11En second lieu, il existe différentes manières de concevoir un modèle. Là aussi, deux démarches sont à distinguer : le recours à des plateformes existantes, telles que Moduleco, Cormas, IMAGES ou MadKit ; ou la construction de son propre modèle. En effet, certains (plus particulièrement chez les informaticiens) préfèrent réécrire un code spécifique à chaque modèle – « from scratch » – en utilisant éventuellement des librairies de services déjà existantes. Les modèles aboutis possédant une plateforme directement utilisable par des non-informaticiens ont l’avantage d’être très complets et robustes mathématiquement, ce qui permet d’effectuer directement (ou plus rapidement) les simulations. Leur inconvénient est en contrepartie une méconnaissance, de la part de l’utilisateur, de tous leurs mécanismes, et donc le risque de passer à côté de certaines subtilités de la dynamique ou des interactions.
12Au cours des interventions de la soirée, où des problématiques plus appliquées étaient généralement présentées, l’occasion était donnée aux participants de parcourir le champ très vaste des utilisations. En sciences sociales, ces outils sont particulièrement bien adaptés à l’étude de l’émergence de comportements collectifs à partir d’interactions individuelles comme l’a exposé Guillaume Deffuant avec le projet IMAGES. Ils peuvent être également utilisés pour l’étude de la mise en place et de l’évolution de certains types d’organisation. Un exemple sur l’organisation urbaine nous a été présenté par Léna Sanders, qui expliquait les mécanismes de croissance ou de déclin d’une ville et son organisation interne. Enfin, un autre pan des utilisations possibles est de considérer les modèles multi-agents comme des outils pédagogiques entrant dans le processus de prise de décisions comme support au dialogue. C’est dans cette lignée que Nils Ferrand et François Bousquet nous ont également présenté leurs travaux respectifs.
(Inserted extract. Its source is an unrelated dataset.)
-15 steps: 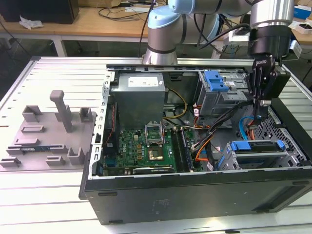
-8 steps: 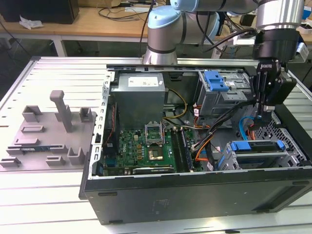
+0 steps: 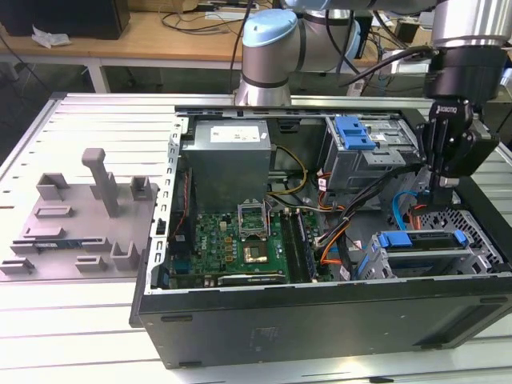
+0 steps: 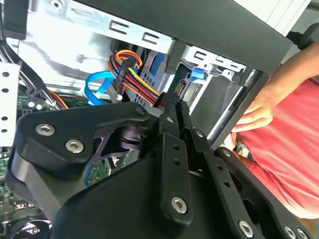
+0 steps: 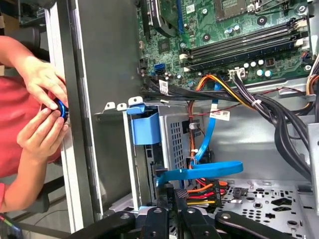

13Pour conclure, cette école a permis d’ouvrir de nouvelles perspectives de recherche à de nombreux participants. Les modèles multi-agents s’accordent avec des problématiques très diverses. La brève présentation qui en a été faite donne une idée générale des champs d’application possibles et des questions qu’ils peuvent soulever. Pour une présentation plus détaillée, il est désormais possible de se reporter à l’ouvrage intitulé : Modélisation et simulation multi-agents pour les sciences de l’homme de la société : une introduction (Amblard, F., Phan, D., coord., Lavoisier, Coll. Science informatique et SHS, 2006), qui reprend ces diverses contributions. Clair et concis, il explore pour la première fois la modélisation multi-agents sous l’angle des sciences sociales et donne les principales clés de fonctionnement aux chercheurs intéressés.